Task
Your response is a verbatim copy of the listing, stripped of its images.

*** Opening Information shown ***

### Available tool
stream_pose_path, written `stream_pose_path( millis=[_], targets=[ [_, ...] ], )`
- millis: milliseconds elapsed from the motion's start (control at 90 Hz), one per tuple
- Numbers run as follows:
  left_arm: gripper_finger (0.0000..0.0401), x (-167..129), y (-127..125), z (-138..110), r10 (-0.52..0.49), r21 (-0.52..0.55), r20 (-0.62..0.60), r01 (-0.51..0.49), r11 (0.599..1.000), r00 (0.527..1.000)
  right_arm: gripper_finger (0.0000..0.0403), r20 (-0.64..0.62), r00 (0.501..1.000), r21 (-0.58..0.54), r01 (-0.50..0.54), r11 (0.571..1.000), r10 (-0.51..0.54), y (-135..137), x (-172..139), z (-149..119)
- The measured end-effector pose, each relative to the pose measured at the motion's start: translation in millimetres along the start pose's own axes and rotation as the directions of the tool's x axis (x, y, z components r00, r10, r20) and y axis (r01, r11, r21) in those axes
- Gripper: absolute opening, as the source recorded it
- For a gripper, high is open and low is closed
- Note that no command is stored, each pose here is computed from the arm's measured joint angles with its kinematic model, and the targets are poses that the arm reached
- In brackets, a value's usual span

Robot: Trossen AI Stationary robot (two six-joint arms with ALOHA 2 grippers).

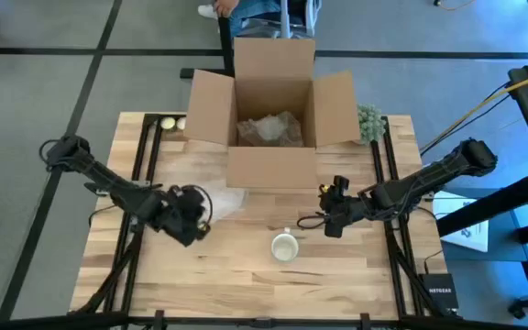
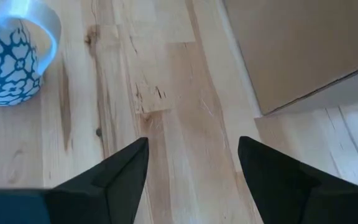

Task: Wrap mug
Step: Wrap the mug with the bubble wrap

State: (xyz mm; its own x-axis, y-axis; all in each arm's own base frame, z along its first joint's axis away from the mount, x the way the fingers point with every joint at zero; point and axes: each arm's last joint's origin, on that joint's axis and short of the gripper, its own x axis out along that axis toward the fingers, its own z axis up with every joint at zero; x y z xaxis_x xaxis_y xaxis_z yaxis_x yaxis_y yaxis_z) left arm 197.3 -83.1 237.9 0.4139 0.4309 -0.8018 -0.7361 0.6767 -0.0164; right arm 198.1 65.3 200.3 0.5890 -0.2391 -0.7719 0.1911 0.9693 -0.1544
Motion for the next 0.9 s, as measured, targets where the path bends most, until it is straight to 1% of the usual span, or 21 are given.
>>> stream_pose_path(
  millis=[56,133,278,333,433,533,600,767,900],
  targets=[
    [0.0038,5.3,6.4,4.2,0.05,-0.02,-0.01,-0.05,0.999,0.999,0.0236,0.0,1.0,0.0,0.0,1.0,0.0,0.0,0.0,0.0],
    [0.0059,14.1,14.9,6.0,0.076,-0.046,-0.024,-0.077,0.996,0.997,0.0236,-0.001,1.0,0.0,-0.001,1.0,0.001,0.0,0.0,0.0],
    [0.0098,31.5,30.5,3.0,0.069,-0.092,-0.073,-0.076,0.993,0.995,0.0236,-0.005,1.0,-0.002,-0.002,1.0,0.002,0.0,2.3,-3.4],
    [0.0112,36.6,36.4,0.3,0.047,-0.112,-0.086,-0.057,0.992,0.995,0.0236,-0.013,1.0,-0.005,-0.001,1.0,0.001,-0.3,4.0,-6.3],
    [0.0132,44.2,45.8,-4.7,0.006,-0.163,-0.066,-0.017,0.986,0.998,0.0236,-0.03,1.0,0.0,0.001,1.0,-0.001,-0.9,7.2,-12.1],
    [0.0148,51.9,53.7,-10.0,-0.041,-0.22,-0.036,0.032,0.975,0.998,0.0236,-0.035,0.999,0.006,0.003,1.0,-0.002,-1.1,8.3,-14.1],
    [0.0156,59.7,58.0,-15.8,-0.076,-0.246,-0.045,0.063,0.967,0.996,0.0236,-0.029,1.0,0.01,0.0,1.0,0.001,-0.9,8.3,-13.4],
    [0.0163,76.6,62.9,-27.6,-0.119,-0.28,-0.042,0.103,0.955,0.992,0.0236,0.005,1.0,0.005,-0.024,1.0,0.024,1.0,8.4,-9.7],
    [0.0162,79.8,56.9,-24.6,-0.203,-0.269,0.028,0.203,0.942,0.979,0.0236,0.009,1.0,0.005,-0.028,1.0,0.028,1.2,8.4,-9.3]
  ],
)
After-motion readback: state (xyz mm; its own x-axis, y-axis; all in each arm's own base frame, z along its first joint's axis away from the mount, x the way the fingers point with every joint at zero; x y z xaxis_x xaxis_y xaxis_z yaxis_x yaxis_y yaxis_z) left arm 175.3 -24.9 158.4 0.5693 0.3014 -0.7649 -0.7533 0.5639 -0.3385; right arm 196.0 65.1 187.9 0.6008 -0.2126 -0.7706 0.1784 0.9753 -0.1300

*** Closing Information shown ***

Task response
### Available tool
stream_pose_path, written `stream_pose_path( millis=[_], targets=[ [_, ...] ], )`
- millis: milliseconds elapsed from the motion's start (control at 90 Hz), one per tuple
- Numbers run as follows:
  left_arm: gripper_finger (0.0000..0.0401), x (-167..129), y (-127..125), z (-138..110), r10 (-0.52..0.49), r21 (-0.52..0.55), r20 (-0.62..0.60), r01 (-0.51..0.49), r11 (0.599..1.000), r00 (0.527..1.000)
  right_arm: gripper_finger (0.0000..0.0403), r20 (-0.64..0.62), r00 (0.501..1.000), r21 (-0.58..0.54), r01 (-0.50..0.54), r11 (0.571..1.000), r10 (-0.51..0.54), y (-135..137), x (-172..139), z (-149..119)
- The measured end-effector pose, each relative to the pose measured at the motion's start: translation in millimetres along the start pose's own axes and rotation as the directions of the tool's x axis (x, y, z components r00, r10, r20) and y axis (r01, r11, r21) in those axes
- Gripper: absolute opening, as the source recorded it
- For a gripper, high is open and low is closed
- Note that no command is stored, each pose here is computed from the arm's measured joint angles with its kinematic model, and the targets are poses that the arm reached
- In brackets, a value's usual span

Robot: Trossen AI Stationary robot (two six-joint arms with ALOHA 2 grippers).


Task: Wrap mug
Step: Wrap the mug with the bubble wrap

State: (xyz mm; its own x-axis, y-axis; all in each arm's own base frame, z along its first joint's axis away from the mount, x the way the fingers point with every joint at zero; point and axes: each arm's last joint's origin, on that joint's axis and short of the gripper, its own x axis out along that axis toward the fingers, its own z axis up with every joint at zero; x y z xaxis_x xaxis_y xaxis_z yaxis_x yaxis_y yaxis_z) left arm 197.3 -83.1 237.9 0.4139 0.4309 -0.8018 -0.7361 0.6767 -0.0164; right arm 198.1 65.3 200.3 0.5890 -0.2391 -0.7719 0.1911 0.9693 -0.1544
Motion for the next 0.9 s, as measured, targets where the path bends most, until it is straight to 1% of the usual span, or 21 are given.
>>> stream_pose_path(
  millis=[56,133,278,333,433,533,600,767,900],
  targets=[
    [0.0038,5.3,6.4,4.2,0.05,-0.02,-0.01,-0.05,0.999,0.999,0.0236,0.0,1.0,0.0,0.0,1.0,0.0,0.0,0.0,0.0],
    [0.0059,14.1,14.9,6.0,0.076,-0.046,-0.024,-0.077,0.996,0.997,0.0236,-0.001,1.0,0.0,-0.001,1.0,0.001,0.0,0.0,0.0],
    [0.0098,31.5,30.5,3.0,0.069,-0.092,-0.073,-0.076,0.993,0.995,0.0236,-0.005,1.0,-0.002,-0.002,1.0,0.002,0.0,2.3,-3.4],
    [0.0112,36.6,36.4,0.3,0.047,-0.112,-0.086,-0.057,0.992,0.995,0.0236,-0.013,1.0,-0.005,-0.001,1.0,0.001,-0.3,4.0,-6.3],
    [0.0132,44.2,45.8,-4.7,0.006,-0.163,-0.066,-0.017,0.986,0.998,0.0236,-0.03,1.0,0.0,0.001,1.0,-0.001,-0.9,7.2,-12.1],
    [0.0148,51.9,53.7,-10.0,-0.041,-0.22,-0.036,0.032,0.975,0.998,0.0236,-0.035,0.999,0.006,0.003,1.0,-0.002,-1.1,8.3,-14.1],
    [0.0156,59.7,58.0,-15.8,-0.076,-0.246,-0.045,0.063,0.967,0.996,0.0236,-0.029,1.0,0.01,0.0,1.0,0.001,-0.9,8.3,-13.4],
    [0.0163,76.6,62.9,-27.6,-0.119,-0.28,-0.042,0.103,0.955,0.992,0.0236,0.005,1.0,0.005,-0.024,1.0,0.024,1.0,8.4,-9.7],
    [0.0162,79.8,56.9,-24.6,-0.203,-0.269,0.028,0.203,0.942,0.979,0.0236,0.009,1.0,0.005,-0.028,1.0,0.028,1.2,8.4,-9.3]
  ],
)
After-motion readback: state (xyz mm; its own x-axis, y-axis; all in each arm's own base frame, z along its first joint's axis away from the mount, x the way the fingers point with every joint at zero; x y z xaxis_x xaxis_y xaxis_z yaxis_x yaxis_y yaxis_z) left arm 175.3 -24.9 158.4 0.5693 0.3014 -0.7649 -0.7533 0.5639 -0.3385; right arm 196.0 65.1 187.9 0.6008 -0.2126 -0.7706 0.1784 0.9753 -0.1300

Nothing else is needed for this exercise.